**Exercise aim**
Only one stretch of the records below should be repeated. It starts with the line containing "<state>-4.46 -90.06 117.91" and goes on through the line containing "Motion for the", exactly as written.

Saved entries:
——————
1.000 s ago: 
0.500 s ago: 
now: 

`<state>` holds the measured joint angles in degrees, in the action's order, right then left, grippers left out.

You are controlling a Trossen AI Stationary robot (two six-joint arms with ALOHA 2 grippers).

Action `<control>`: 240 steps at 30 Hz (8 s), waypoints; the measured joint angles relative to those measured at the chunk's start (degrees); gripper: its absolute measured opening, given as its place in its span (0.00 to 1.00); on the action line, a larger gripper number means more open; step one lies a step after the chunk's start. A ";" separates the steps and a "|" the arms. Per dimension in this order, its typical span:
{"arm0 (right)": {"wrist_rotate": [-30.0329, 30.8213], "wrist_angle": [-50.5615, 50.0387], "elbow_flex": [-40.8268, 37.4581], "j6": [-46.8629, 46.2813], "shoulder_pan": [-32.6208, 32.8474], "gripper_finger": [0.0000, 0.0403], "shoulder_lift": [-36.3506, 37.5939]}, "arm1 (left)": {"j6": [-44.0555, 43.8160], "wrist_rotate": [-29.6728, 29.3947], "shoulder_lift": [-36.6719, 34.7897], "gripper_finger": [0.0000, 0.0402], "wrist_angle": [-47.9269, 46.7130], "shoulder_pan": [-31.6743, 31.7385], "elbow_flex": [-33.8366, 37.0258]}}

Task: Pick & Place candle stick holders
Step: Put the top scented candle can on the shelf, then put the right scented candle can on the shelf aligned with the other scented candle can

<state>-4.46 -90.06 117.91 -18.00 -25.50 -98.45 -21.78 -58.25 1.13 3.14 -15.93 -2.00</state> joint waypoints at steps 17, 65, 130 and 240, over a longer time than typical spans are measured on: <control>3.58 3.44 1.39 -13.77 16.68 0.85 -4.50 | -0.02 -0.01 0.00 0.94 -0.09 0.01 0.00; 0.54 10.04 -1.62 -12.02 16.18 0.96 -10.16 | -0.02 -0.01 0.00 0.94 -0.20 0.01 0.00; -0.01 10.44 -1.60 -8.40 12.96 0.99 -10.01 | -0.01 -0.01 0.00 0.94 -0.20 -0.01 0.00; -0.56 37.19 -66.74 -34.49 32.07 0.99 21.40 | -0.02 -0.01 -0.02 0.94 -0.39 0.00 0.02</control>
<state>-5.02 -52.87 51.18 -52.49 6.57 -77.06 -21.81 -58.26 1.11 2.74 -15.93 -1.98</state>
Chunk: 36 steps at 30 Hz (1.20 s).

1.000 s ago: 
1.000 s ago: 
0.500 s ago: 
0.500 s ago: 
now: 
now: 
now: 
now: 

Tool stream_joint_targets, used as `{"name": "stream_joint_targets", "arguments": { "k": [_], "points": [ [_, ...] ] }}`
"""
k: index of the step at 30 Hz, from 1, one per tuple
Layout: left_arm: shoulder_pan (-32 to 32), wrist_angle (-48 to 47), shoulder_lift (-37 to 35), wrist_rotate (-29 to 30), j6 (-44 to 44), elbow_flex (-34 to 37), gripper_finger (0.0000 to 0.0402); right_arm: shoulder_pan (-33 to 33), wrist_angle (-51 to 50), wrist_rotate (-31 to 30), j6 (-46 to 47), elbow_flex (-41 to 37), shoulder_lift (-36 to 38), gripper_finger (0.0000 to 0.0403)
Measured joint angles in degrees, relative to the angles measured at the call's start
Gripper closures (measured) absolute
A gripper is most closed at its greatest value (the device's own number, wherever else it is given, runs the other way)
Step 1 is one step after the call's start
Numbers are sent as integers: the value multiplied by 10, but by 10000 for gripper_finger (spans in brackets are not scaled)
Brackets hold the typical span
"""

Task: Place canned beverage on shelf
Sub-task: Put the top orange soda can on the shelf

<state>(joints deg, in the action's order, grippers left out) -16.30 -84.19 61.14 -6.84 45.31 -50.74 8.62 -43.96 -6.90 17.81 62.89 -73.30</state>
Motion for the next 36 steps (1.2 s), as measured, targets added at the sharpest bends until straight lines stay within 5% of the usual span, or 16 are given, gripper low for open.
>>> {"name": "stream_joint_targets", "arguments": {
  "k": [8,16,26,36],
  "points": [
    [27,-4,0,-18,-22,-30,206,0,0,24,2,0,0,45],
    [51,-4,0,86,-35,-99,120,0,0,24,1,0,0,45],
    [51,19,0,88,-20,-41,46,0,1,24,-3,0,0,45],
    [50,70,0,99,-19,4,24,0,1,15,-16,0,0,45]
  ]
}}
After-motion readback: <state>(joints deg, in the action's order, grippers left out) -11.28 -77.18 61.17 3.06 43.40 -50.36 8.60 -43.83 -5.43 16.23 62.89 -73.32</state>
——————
**Answer to the problem**
<state>-4.46 -90.06 117.91 -18.00 -25.50 -98.45 -21.78 -58.25 1.13 3.14 -15.93 -2.00</state> joint waypoints at steps 17, 65, 130 and 240, over a longer time than typical spans are measured on: <control>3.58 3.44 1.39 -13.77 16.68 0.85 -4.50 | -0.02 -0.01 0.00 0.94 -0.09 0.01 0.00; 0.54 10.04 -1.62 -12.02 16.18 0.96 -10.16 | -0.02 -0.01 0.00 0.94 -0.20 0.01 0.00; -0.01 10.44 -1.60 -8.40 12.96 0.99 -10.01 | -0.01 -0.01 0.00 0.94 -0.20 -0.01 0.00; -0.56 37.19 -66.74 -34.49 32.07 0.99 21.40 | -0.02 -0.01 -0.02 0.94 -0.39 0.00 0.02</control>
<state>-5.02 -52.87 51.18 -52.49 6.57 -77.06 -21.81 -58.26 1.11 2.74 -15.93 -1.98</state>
Chunk: 36 steps at 30 Hz (1.20 s).

1.000 s ago: 
1.000 s ago: 
0.500 s ago: 
0.500 s ago: 
now: 
now: 
now: 
now: 

Tool stream_joint_targets, used as `{"name": "stream_joint_targets", "arguments": { "k": [_], "points": [ [_, ...] ] }}`
"""
k: index of the step at 30 Hz, from 1, one per tuple
Layout: left_arm: shoulder_pan (-32 to 32), wrist_angle (-48 to 47), shoulder_lift (-37 to 35), wrist_rotate (-29 to 30), j6 (-44 to 44), elbow_flex (-34 to 37), gripper_finger (0.0000 to 0.0402); right_arm: shoulder_pan (-33 to 33), wrist_angle (-51 to 50), wrist_rotate (-31 to 30), j6 (-46 to 47), elbow_flex (-41 to 37), shoulder_lift (-36 to 38), gripper_finger (0.0000 to 0.0403)
Measured joint angles in degrees, relative to the angles measured at the call's start
Gripper closures (measured) absolute
A gripper is most closed at its greatest value (the device's own number, wherever else it is given, runs the other way)
Step 1 is one step after the call's start
Numbers are sent as integers: the value multiplied by 10, but by 10000 for gripper_finger (spans in brackets are not scaled)
Brackets hold the typical span
"""

Task: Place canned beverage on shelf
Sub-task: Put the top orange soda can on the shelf

<state>(joints deg, in the action's order, grippers left out) -16.30 -84.19 61.14 -6.84 45.31 -50.74 8.62 -43.96 -6.90 17.81 62.89 -73.30</state>
Motion for the next 36 steps (1.2 s), as measured, targets added at the sharpest bends until straight lines stay within 5% of the usual span, or 16 are given, gripper low for open.

The full answer has been given.